Die eingangs erwähnten elektronischen Experimente führten nämlich dazu, dass das Kollektiv spürte, dass die Verankerung fehlte. Nichts gegen die Franzosen von C2C, die in „Down The Road“ Blues-Samples durch Vocoder- und Dubstep-Mixer jagten, aber so konnte man vielleicht mal auf einem Remix klingen – aber nicht grundsätzlich, nicht aus Prinzip. Da fehlte die Brücke vom Gestern ins Heute.
Also drückte man erst einmal den roten Delete-Knopf. Und dann begann man von vorn. Setzte auf das, was auch das erste Album so einzigartig gemacht hatte:

Das Raue.
Das Spröde.
Das Warme.

Schaute sich also nicht mehr im Außen um, sondern konzentrierte sich  auf das Innen. Um dort zu explodieren – wie ein Training von Pep Guardiola, ein Menü von Tim Raue, das Kino von Ang Lee.
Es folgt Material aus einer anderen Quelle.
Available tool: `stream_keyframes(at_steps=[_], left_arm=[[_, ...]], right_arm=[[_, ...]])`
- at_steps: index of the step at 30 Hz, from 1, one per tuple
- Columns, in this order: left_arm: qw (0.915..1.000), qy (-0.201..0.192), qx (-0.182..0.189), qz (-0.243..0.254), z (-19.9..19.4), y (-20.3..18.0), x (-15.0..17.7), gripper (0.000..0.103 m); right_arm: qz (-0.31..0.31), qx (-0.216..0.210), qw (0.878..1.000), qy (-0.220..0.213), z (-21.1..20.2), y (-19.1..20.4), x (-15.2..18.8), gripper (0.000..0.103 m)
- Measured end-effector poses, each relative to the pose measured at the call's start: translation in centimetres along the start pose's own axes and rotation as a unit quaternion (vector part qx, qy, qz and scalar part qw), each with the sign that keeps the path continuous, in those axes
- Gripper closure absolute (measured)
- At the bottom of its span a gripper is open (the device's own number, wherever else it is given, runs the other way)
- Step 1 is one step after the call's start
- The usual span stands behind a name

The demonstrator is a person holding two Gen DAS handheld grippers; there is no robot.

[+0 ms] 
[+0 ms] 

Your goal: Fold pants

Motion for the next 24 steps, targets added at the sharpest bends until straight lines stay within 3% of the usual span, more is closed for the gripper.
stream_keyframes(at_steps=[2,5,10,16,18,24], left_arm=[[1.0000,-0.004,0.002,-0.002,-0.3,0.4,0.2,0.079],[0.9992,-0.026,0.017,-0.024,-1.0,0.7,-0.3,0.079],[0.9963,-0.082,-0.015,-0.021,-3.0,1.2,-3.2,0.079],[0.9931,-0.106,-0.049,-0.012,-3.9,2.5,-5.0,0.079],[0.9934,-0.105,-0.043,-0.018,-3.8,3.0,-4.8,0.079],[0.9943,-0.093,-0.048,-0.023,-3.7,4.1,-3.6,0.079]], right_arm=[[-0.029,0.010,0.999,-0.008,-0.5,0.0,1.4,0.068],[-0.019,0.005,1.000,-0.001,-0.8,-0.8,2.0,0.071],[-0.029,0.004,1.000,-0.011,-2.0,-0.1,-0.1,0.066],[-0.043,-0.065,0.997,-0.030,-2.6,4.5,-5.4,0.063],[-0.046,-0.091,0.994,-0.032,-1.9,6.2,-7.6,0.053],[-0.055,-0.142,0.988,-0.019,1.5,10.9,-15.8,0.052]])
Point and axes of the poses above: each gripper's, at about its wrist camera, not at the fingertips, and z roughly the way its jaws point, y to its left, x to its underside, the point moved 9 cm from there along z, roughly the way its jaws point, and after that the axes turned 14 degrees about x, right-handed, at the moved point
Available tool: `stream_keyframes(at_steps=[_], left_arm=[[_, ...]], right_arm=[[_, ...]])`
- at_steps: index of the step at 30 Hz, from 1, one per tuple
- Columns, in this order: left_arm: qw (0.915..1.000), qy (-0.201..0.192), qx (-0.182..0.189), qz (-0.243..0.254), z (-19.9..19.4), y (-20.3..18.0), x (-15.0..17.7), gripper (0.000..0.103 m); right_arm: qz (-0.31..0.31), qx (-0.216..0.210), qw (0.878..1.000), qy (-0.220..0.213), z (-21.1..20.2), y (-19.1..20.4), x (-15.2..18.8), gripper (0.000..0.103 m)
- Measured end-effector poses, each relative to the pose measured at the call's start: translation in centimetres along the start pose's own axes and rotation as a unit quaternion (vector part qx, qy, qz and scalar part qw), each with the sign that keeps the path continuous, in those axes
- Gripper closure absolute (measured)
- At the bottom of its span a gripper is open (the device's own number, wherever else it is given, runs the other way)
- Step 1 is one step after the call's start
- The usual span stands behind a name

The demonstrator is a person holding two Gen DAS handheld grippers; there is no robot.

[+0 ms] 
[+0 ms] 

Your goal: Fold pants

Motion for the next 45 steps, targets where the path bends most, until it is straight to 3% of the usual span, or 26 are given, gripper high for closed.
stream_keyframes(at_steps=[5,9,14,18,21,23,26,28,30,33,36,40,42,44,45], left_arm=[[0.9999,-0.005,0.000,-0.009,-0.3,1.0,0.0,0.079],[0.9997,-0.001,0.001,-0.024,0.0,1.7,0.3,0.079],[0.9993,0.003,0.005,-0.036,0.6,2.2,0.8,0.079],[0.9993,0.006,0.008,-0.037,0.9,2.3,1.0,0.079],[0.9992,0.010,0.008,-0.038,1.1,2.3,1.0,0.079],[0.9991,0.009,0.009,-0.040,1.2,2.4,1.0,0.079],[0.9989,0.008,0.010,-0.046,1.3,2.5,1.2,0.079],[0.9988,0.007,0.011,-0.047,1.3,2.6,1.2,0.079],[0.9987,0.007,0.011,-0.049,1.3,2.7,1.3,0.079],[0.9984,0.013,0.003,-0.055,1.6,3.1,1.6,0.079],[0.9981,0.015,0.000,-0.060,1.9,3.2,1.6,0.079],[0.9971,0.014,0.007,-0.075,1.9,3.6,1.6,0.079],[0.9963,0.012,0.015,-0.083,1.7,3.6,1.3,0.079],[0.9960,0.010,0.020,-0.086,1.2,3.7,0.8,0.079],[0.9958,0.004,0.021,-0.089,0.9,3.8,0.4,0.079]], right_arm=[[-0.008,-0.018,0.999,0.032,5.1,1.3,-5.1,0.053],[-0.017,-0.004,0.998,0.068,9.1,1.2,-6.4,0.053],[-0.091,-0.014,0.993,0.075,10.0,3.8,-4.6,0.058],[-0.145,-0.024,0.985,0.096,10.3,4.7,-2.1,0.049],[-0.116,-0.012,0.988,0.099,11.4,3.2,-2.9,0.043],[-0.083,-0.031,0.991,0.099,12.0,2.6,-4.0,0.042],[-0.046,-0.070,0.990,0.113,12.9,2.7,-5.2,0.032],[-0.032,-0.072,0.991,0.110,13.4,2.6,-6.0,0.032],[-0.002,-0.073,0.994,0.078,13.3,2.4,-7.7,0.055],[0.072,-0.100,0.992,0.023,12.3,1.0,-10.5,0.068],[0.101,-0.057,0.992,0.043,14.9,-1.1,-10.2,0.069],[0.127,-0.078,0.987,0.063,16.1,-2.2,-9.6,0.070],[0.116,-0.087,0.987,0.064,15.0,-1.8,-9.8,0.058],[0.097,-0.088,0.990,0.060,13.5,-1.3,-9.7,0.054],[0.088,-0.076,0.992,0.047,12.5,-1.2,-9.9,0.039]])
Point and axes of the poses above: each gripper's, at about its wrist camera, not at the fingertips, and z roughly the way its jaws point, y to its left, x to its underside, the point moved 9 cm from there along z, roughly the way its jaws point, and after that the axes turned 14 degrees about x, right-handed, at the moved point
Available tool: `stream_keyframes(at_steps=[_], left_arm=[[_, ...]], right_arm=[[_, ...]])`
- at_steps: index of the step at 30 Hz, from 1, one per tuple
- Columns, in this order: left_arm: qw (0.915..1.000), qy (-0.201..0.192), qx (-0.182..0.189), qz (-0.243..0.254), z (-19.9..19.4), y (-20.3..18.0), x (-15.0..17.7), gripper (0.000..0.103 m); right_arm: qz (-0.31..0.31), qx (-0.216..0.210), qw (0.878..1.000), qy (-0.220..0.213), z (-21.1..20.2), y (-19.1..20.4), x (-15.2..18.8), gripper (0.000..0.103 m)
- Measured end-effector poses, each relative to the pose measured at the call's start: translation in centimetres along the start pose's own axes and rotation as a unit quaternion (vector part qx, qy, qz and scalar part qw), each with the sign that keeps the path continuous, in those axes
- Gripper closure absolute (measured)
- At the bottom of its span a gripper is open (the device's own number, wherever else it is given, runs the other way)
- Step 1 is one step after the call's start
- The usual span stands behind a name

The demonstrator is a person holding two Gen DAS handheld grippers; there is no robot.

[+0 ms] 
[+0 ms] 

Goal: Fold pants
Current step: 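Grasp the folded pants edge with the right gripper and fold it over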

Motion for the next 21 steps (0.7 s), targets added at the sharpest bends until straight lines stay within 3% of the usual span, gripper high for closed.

„Crossing Borders“ ist so musikalisch eine konsequente Weiterentwicklung des Debüts und so deep, dark und dangerous, dass selbst eine Gänsehaut Gänsehaut kriegt. „Platten“, sagt Krisz Kreuzer lakonisch zu dem nur vermeintlichen Widerspruch, dass das Album zugleich konzentrierter und vielschichtiger ausgefallen ist, „die durchgehend gleich klingen, hasse ich. Bloß nicht immer derselbe Shuffle-Scheiß-Beat.“

Und dennoch gibt es etwas, was „Crossing Borders“ deutlich vom Vorgänger „Urban Blues“ unterscheidet: eine andere Haltung, eine neue Spiritualität.
Spiritualität ist normalerweise ein Wort, bei dessen Erklingen man besser die Flucht ergreift, das Areal esoterischer Mittvierzigerinnen, ein Heilsversprechen an zugigen Bahnhofsecken.  Bei Brixtonboogie ist das nicht gewollt, Spiritualität hat weder etwas mit Beten oder Konfession zu tun, sondern mit dem Gegensatz zu einer rein materiellen Weltanschauung. Mit der Beschäftigung mit Sinn- und Wertfragen. Und einer grundsätzlich eher suchenden denn glaubenden Haltung.
Zweifel? Sinnsuche? Eintauchen in den eigenen Voodoo? Klar. „Wir wollen bestimmt nicht missionieren“, sagt Krisz Kreuzer. „Aber wir wollen strahlen.“ Es darf also auch knallen. Und das tut es. Außerordentlich.
Etwa bei dem Track, wo man denkt: Scheiße, dieses Riff kenne ich doch. Im Stile ausgekochter Lockwerbung wartet die Gitarre allerdings darauf, ihr Versprechen einzulösen. Stattdessen spielen sich ein tranciger Leadbelly und ein wortgewaltiger AJ die Bälle zu. Und irgendwann weiß man auch, woher man dieses Riff kennt. Ram Jam nämlich. Oder doch Scooter?

Brixtonboogie is diggin’ deeper. „ Black Betty“, der Song, der je nach Überlieferung einen Likör verherrlicht oder eine Peitsche, wurde 1933 erstmals aufgenommen, a capella, und sechs Jahre später in einer Version von Leadbelly, auf die sich alle –auch Tom Jones oder Nick Cave & The Bad Seeds – beziehen.

Vielleicht muss man sich das Land der Verheißung heute als tanzbare Geschichtsstunde vorstellen. Als eine, wie der Name Brixtonboogie ja naheliegt, Mischung aus Körperlichkeit und Kampfeslust.
Als eine gefühlvolle Grenzöffnung eben.